Wild Rice Salad

This is one of my favorite meals ever.

After I had Sebastian, my dear plant-based friend brought me the best meal you could ever hope for. All I crave after I’ve had my babies is fresh fruits and vegetables for a few weeks.

This salad was like a dream come true. I was so happy (ok and a little crazy and hormonal and sleep deprived) that I cried the first time I tried this.
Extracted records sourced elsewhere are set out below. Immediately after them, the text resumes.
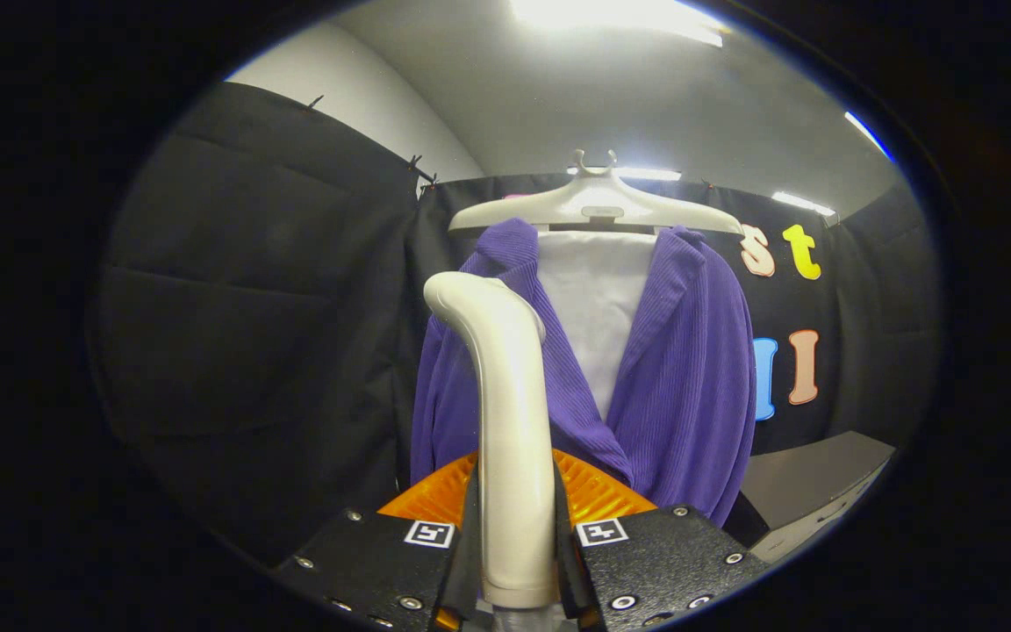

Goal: Iron the clothes twice with a garment steamer, once on the left side and once on the right side.

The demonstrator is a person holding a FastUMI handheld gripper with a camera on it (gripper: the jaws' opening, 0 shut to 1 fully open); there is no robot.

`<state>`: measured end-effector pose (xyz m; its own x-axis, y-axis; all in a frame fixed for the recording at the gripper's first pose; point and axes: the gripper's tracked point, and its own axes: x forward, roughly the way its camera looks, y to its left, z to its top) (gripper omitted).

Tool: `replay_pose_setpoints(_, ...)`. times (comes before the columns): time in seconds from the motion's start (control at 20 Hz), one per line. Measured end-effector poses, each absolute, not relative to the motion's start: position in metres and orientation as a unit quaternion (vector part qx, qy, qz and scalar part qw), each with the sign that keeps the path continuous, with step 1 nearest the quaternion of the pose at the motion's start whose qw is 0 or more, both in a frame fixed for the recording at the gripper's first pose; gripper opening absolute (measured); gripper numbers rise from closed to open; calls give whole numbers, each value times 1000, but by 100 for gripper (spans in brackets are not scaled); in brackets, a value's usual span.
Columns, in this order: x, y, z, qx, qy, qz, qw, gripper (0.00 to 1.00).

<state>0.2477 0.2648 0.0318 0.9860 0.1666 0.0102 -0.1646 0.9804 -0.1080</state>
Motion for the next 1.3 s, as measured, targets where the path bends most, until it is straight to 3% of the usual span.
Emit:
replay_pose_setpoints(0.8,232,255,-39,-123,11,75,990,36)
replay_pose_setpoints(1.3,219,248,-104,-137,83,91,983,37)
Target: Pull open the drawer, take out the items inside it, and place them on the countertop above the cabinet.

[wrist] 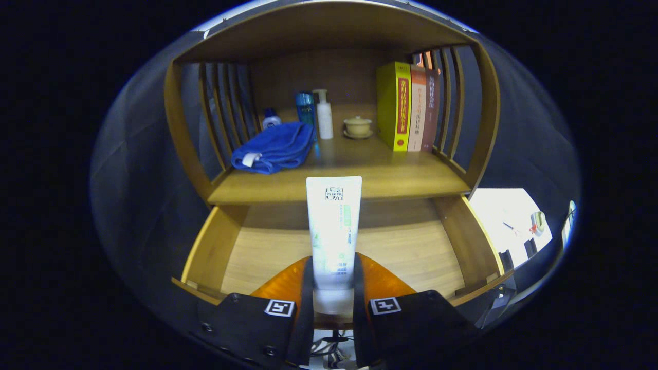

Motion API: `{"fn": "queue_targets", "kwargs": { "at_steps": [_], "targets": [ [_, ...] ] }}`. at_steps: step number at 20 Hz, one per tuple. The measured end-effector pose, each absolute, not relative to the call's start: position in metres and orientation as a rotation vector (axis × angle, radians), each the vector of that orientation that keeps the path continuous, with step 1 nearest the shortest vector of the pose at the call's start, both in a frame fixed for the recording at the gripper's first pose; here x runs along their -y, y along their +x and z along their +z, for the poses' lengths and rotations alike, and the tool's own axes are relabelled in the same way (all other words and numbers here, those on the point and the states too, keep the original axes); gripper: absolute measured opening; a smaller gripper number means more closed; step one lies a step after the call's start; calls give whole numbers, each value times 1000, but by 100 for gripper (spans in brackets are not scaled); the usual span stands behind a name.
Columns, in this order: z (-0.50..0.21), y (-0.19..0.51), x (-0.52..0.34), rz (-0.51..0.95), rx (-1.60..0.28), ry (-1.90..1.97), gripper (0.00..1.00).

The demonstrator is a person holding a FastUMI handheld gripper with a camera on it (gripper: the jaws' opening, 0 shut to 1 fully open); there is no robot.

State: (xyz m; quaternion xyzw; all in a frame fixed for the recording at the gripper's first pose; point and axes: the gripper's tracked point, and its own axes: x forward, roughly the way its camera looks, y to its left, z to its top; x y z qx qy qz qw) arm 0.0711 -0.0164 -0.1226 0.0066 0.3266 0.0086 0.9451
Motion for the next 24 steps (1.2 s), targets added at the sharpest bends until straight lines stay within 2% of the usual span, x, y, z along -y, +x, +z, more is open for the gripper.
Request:
{"fn": "queue_targets", "kwargs": {
  "at_steps": [5,10,17,21,24],
  "targets": [
    [-68,98,10,16,-496,7,40],
    [-53,155,7,9,-475,-1,40],
    [-102,240,20,-73,-634,6,40],
    [-133,252,25,-98,-785,48,40],
    [-145,259,33,-119,-828,19,40]
  ]
}}
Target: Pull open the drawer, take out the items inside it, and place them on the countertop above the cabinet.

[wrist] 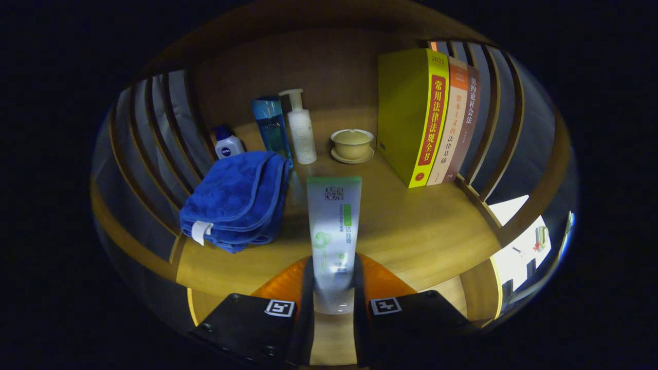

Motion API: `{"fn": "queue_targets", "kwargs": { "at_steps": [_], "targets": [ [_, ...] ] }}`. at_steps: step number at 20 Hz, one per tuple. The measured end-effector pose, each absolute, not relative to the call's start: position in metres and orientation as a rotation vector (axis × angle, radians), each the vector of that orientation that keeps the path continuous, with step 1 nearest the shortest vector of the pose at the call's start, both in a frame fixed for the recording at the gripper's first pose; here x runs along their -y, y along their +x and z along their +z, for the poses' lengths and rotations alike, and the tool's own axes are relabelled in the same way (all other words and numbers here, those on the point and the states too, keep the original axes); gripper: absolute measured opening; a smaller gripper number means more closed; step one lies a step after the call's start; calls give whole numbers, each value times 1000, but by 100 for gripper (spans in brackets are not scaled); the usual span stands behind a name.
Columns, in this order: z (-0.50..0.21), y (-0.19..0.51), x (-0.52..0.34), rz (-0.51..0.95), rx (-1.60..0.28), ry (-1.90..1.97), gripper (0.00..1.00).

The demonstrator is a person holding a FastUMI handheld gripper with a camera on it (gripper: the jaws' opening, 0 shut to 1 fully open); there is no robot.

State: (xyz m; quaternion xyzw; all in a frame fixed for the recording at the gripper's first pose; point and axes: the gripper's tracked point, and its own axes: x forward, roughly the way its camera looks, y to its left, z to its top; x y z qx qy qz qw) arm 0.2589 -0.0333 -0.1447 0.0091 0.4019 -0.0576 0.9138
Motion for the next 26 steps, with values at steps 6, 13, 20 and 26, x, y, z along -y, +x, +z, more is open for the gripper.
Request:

Ugh. I sound so dramatic. (ok fine I am).

 

But are you looking at this? It’s freaking good (i also just realized I said that word too much because my 3-year-old said it the other day… totally cringeworthy)!

 

oh and also that same little girl LOVES this salad.

 

She also tells me that I need to be more generous with the avocado… my one-year-old agrees with her.

 

Because Wild Rice takes a pretty long time to cook, you can make it the night before or the morning of. Or just whenever. It will taste good regardless of when you make it. Eat it for breakfast if you want. I did one time.

Wild Rice Salad

Recipe

4-6 cups cooked wild rice blend (I cook about

4 green onions (green parts only)

1 yellow or orange bell pepper, diced

I package snow pea or snap pea pods; ends cut off and cut into thirds

1 medium avocado (diced)

1/2-1 cup chopped pecans

Dressing:
2 cloves garlic, diced (or 1/4 tsp. garlic powder)

1 tablespoon Dijon mustard (or stone ground)

1/2 teaspoon sea salt

1/4 teaspoon sucanat

1/4 teaspoon pepper

1/3 cup olive oil

1/3 cup rice vinegar

Blend the dressing ingredients in a blender. Once blended, add all the rest of the ingredients to a large bowl and voila! You may eat a most splendid and healthful salad.